The Vegetable Dye used since takes about 40 lbs. That amount will transform the river to a beautiful Emerald Green. The first very first year of river-dyeing, the boat crew used the Fluorescein Dye that was switched. That dye kept the river green for nearly a month and caused an outcry from the city. The new vegetable base Dye that was substituted in , needed to be adjusted again. It was adjusted down to about 40 pounds to get the job done and that is how much they use today.

At 9 am the Saturday morning before St. The crews use paper Hazmat suits and 2 sets of gloves, rubber and cotton to transfer the Dye into one of the boats. A fourth man from the crew will motor a small board boat out with them. They will make their way out to the locks at the entrance of the river to Lake Michigan to gauge the current of the water.

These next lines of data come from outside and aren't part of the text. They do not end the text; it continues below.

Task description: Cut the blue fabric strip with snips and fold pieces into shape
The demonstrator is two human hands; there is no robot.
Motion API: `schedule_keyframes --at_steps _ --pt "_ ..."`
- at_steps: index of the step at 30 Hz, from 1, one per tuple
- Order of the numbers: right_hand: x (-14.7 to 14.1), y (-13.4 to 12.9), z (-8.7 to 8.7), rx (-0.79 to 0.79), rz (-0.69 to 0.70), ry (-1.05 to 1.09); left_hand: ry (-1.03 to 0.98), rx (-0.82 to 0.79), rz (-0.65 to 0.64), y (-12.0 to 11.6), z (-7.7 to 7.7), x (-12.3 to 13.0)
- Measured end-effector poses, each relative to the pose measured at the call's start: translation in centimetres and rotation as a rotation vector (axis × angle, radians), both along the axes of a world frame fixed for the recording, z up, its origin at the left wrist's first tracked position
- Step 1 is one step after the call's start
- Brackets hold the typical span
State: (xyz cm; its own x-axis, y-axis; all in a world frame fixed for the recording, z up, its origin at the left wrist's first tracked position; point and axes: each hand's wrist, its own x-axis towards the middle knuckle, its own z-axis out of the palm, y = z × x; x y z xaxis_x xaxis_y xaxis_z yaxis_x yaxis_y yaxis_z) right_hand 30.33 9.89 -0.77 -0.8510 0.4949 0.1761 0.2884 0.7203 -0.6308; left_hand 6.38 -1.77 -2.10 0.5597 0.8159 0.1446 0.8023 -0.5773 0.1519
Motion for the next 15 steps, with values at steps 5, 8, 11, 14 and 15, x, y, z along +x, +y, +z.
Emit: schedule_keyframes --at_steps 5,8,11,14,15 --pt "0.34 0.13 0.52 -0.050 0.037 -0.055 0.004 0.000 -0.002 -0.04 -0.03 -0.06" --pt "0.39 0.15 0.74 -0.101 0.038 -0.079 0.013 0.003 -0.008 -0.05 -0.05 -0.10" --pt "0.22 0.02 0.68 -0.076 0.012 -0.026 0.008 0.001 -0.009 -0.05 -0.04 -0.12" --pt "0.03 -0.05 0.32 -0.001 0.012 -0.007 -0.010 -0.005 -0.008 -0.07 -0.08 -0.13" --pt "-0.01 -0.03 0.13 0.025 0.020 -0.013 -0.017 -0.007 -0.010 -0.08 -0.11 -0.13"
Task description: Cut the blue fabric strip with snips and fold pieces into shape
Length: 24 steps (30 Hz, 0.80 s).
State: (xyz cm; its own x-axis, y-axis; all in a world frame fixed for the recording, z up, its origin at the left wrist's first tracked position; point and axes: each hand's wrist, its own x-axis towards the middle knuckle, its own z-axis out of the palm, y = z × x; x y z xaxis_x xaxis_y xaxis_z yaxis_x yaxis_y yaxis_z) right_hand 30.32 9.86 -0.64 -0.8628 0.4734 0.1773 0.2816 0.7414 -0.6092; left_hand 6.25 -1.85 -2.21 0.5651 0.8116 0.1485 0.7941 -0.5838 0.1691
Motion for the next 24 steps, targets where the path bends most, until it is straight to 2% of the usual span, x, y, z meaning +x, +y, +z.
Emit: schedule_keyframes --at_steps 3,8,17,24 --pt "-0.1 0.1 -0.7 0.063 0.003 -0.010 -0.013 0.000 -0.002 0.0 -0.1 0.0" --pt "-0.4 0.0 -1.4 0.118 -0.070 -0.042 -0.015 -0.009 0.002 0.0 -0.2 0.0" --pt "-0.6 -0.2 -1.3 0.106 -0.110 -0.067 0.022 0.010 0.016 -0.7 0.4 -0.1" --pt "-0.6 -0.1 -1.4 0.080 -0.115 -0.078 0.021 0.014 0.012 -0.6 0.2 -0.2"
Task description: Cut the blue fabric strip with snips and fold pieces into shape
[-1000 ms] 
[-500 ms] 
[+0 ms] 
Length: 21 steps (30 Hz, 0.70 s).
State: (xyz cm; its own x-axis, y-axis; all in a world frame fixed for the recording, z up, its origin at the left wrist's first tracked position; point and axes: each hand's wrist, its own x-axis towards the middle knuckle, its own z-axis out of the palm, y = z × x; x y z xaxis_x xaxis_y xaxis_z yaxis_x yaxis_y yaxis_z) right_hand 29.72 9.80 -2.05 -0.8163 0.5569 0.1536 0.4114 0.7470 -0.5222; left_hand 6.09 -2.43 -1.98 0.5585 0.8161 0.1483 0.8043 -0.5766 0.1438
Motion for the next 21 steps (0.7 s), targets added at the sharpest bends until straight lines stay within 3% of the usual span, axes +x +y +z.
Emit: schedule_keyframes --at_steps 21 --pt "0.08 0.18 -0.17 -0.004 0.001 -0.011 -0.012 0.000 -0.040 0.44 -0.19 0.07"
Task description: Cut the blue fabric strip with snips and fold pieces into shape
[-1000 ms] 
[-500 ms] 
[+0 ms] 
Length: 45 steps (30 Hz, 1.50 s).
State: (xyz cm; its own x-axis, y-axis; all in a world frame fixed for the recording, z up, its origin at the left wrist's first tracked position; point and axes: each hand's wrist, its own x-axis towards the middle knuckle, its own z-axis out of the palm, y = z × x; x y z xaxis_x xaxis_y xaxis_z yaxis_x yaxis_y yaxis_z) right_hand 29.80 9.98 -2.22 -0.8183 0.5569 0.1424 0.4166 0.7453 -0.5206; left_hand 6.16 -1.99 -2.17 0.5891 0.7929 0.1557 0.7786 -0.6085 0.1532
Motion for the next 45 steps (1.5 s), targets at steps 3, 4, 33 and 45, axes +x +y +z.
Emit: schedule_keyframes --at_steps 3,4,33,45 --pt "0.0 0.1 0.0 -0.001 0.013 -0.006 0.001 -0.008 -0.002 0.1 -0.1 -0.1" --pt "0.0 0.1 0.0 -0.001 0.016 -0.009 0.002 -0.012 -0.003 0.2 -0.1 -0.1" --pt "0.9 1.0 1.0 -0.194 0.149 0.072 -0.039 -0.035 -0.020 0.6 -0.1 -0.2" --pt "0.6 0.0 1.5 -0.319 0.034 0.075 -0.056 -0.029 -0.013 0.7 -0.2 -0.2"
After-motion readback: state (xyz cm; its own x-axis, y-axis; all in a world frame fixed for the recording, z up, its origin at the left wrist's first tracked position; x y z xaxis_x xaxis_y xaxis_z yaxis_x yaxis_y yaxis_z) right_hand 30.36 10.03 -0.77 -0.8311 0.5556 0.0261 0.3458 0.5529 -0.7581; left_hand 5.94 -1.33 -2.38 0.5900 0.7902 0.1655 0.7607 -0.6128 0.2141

And, by 11 a. The Leprechaun Dust is coffee-canned out by one of the crew and applied to the river by a flour sifter. As he does this a second crew member on the same boat uses a second sifter and starts to add his portion of dye. Just like a big cake mixer. Bailey who was a personal buddy of the Mayor Richard Daly was an extravagant Irishman who had other ideas for his favorite holiday like Painting the Wrigley Building green for a day but the owners nixed the idea.

He also said that the Chicago River was not his first idea for dying water green but Lake Michigan was his first choice. The Chicago River is Green. Remember the powder is orange until it is mixed with water, then turns green. All this for a 45 minutes of work and 4 or 5 hours that the green dye last in the water. Some sparkling Emerald Color green to go along with some green beer and another St.